▸ **Aim of the exercise**:
When you reach the line below that has "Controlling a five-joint", start returning lines exactly, and stop after the line that has "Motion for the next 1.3"; skip the pictures.

Items from a data source:
====

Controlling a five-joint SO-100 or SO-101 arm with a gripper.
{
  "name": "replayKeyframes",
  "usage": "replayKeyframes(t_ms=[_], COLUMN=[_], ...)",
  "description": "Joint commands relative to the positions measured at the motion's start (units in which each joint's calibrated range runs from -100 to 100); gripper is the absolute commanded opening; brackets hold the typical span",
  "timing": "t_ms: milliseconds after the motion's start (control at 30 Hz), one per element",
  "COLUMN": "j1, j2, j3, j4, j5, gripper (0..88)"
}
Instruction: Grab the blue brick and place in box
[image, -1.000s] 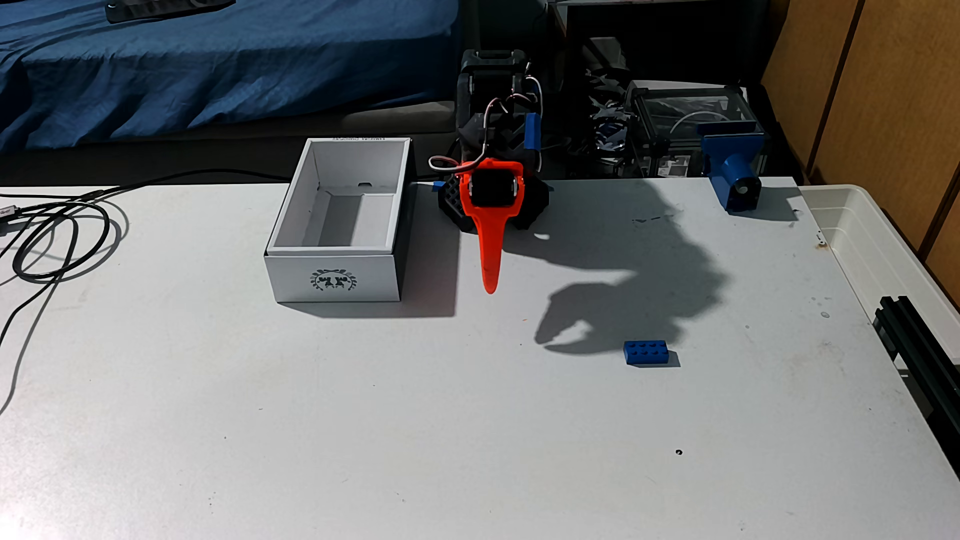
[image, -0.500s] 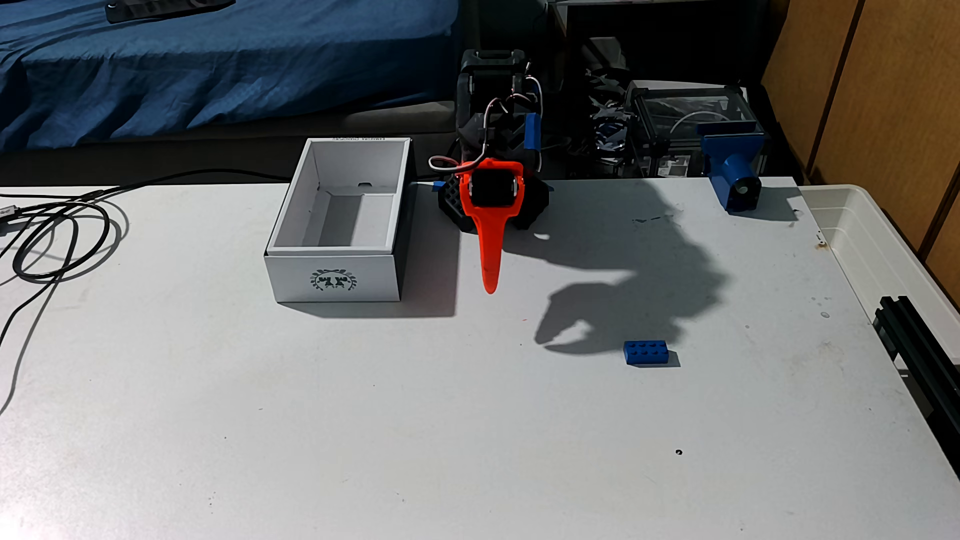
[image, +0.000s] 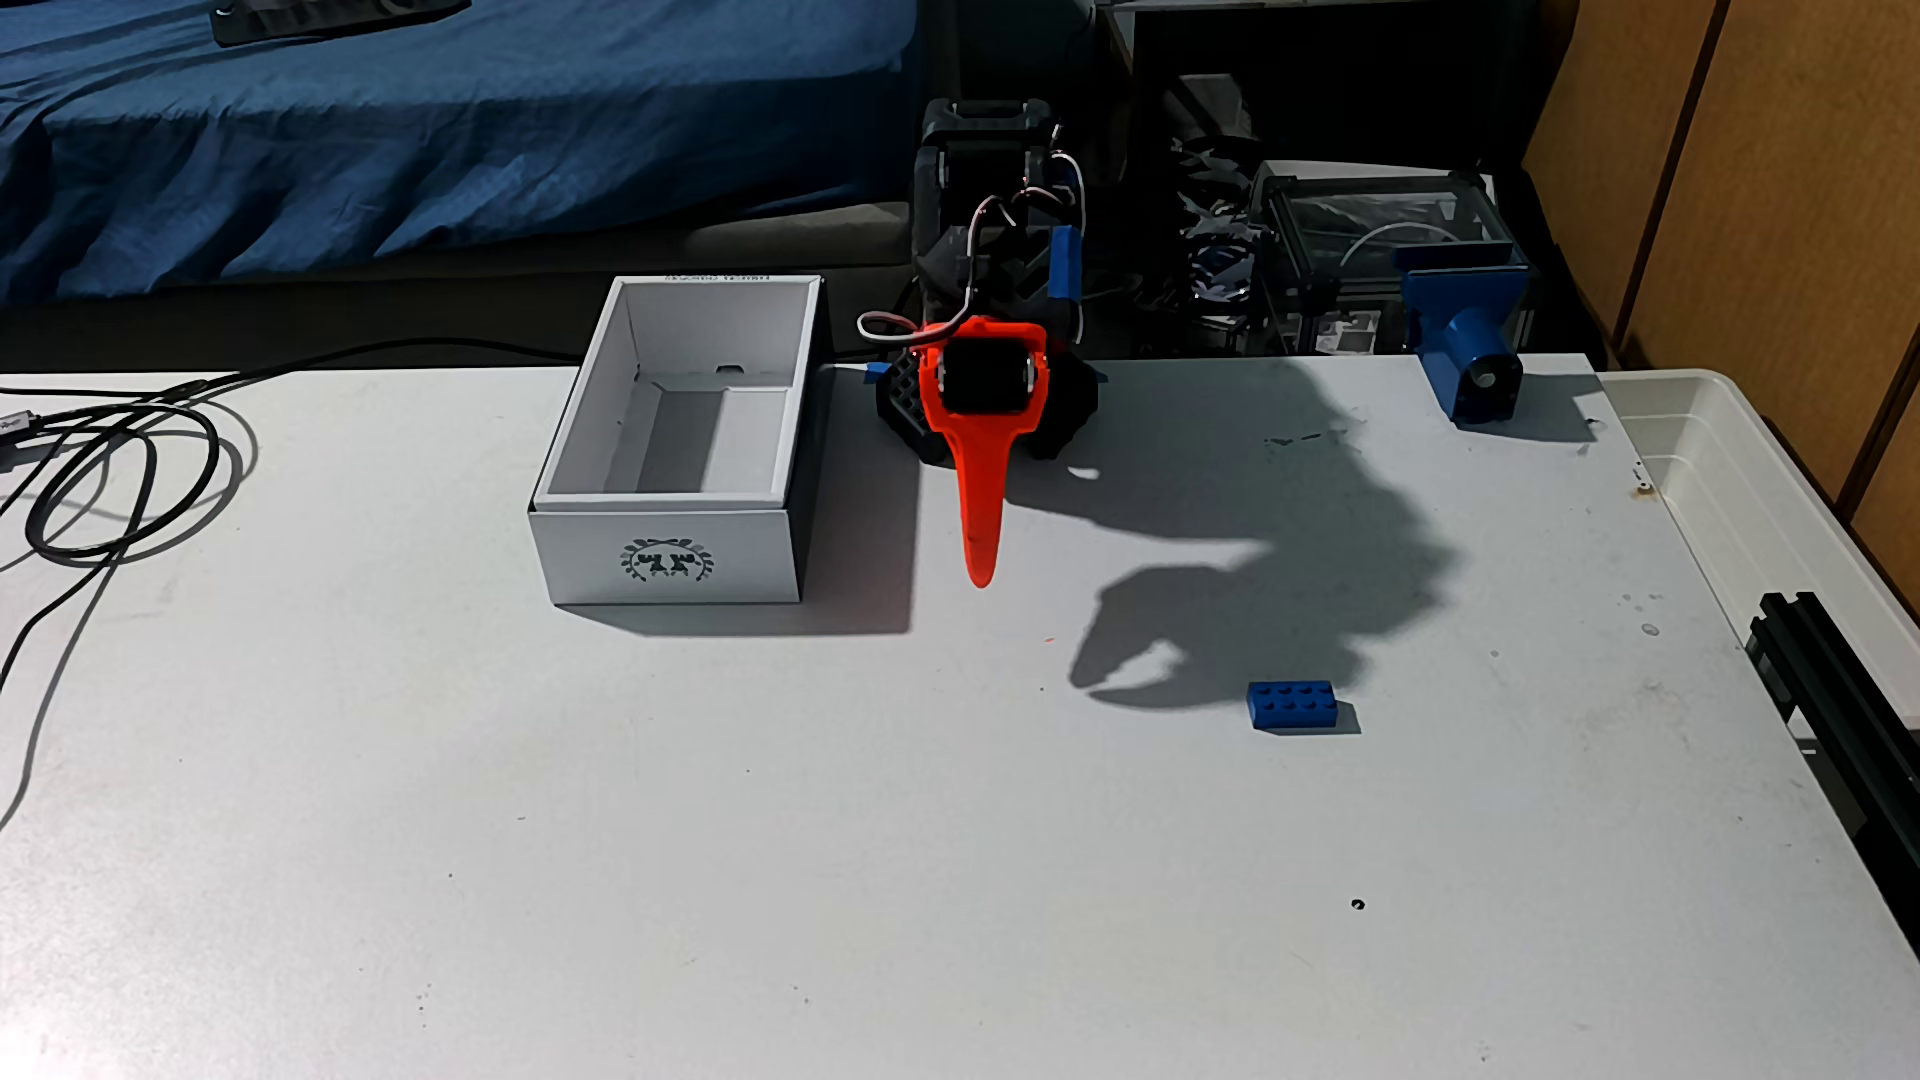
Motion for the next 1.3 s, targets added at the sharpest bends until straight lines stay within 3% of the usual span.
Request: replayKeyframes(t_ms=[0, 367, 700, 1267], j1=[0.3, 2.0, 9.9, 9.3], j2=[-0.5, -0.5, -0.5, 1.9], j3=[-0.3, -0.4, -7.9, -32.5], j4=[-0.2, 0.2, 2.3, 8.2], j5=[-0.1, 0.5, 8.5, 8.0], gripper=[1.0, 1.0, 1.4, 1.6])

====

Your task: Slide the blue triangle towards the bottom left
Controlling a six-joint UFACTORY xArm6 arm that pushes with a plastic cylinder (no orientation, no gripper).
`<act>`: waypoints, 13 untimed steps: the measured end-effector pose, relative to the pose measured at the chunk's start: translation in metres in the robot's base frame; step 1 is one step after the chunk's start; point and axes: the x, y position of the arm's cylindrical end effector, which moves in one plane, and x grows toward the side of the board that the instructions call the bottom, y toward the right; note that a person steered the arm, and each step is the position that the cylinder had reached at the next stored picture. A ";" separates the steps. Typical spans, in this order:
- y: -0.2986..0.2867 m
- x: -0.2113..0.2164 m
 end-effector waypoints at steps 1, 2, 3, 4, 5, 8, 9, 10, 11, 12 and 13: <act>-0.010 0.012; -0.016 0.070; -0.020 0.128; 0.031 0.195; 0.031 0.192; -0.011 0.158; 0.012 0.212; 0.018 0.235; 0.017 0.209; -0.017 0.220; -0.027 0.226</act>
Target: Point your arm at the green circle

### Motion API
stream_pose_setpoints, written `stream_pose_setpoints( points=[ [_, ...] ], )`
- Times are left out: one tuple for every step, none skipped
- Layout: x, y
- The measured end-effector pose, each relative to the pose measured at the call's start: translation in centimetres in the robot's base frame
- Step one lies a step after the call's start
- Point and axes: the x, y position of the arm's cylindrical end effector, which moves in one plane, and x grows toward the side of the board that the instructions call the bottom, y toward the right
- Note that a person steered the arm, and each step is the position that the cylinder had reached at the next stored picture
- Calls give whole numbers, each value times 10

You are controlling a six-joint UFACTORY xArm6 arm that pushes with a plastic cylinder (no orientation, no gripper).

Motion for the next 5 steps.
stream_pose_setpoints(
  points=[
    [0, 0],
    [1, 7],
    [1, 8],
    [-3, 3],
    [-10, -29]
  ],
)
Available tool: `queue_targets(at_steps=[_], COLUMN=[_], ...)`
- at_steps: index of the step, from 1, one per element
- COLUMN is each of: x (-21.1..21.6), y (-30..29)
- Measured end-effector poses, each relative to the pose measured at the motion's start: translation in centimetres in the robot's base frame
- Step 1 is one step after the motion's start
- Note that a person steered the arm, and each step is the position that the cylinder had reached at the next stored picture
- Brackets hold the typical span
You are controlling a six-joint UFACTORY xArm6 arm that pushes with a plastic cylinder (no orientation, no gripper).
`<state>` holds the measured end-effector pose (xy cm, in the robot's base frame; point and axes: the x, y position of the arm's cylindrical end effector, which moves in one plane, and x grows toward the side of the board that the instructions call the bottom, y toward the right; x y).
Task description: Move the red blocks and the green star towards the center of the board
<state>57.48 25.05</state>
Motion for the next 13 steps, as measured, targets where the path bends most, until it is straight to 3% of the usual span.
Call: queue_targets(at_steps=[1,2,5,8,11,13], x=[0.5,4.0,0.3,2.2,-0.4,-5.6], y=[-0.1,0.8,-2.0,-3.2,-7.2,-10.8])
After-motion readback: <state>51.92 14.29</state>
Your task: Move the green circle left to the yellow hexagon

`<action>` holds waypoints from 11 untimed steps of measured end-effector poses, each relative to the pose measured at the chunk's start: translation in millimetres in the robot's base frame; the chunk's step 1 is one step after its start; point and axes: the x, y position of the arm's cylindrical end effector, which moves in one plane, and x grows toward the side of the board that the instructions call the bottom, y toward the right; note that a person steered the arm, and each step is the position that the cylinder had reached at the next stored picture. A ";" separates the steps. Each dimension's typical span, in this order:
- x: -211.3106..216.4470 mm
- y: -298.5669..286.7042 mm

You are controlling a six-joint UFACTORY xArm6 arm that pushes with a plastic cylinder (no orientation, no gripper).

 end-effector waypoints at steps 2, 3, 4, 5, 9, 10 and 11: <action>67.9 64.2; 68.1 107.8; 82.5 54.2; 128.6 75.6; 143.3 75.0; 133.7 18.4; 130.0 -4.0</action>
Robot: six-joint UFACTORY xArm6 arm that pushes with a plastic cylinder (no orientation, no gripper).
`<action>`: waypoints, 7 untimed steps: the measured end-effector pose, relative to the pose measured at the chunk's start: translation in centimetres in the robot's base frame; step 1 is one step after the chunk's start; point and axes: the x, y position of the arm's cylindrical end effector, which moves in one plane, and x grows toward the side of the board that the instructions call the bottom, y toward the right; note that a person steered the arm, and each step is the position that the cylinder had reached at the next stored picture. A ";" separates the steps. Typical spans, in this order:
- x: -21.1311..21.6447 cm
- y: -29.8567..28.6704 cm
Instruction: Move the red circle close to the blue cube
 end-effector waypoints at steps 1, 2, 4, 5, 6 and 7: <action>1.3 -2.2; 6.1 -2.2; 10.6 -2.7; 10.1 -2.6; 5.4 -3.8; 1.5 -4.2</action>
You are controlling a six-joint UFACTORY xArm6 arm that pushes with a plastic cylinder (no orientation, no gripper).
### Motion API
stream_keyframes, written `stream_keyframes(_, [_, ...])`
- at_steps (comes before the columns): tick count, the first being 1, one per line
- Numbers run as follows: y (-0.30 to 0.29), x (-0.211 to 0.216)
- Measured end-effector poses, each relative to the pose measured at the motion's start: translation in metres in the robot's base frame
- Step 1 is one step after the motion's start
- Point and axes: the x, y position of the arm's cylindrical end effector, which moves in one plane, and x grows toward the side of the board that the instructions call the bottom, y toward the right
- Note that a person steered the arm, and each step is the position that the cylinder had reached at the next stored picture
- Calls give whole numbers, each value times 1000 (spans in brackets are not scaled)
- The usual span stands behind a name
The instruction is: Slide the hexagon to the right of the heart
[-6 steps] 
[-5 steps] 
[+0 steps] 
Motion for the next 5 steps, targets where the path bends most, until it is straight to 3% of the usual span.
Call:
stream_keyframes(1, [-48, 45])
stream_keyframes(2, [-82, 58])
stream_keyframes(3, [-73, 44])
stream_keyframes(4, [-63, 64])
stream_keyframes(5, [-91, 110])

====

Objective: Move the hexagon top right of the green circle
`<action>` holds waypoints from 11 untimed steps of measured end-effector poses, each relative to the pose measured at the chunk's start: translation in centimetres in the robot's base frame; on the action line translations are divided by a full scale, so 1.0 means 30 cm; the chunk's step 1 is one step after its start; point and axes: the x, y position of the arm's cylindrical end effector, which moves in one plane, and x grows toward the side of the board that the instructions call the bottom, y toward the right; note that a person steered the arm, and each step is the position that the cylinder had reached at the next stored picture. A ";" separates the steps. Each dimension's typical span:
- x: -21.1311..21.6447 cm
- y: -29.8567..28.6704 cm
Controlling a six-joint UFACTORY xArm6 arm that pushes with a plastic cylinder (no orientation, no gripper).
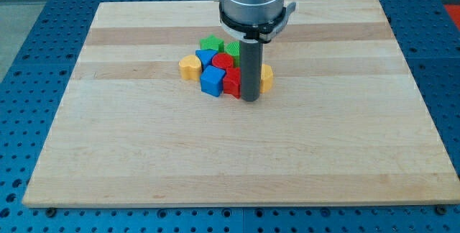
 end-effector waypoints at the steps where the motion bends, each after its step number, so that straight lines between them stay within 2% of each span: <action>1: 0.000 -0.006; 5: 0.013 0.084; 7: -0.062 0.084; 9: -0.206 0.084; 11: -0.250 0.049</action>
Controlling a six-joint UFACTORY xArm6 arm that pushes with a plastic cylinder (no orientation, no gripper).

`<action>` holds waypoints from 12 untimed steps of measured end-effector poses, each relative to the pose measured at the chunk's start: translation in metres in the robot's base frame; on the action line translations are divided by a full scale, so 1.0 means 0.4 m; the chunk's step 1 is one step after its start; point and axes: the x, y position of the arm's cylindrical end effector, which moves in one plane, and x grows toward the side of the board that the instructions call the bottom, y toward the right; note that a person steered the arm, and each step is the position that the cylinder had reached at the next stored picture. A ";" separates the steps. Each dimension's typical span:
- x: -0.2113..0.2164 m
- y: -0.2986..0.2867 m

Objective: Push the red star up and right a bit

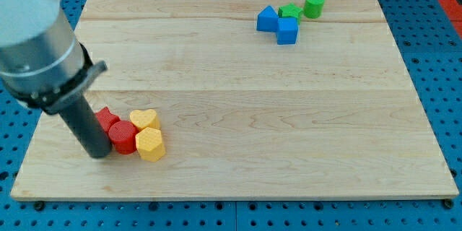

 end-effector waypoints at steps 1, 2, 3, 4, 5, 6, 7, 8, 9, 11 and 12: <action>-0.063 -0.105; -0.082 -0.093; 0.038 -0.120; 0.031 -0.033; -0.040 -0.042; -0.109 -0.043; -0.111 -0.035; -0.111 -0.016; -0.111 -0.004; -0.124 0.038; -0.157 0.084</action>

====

▸ **Output of the exercise**:
Controlling a five-joint SO-100 or SO-101 arm with a gripper.
{
  "name": "replayKeyframes",
  "usage": "replayKeyframes(t_ms=[_], COLUMN=[_], ...)",
  "description": "Joint commands relative to the positions measured at the motion's start (units in which each joint's calibrated range runs from -100 to 100); gripper is the absolute commanded opening; brackets hold the typical span",
  "timing": "t_ms: milliseconds after the motion's start (control at 30 Hz), one per element",
  "COLUMN": "j1, j2, j3, j4, j5, gripper (0..88)"
}
Instruction: Grab the blue brick and place in box
[image, -1.000s] 
[image, -0.500s] 
[image, +0.000s] 
Motion for the next 1.3 s, targets added at the sharpest bends until straight lines stay within 3% of the usual span.

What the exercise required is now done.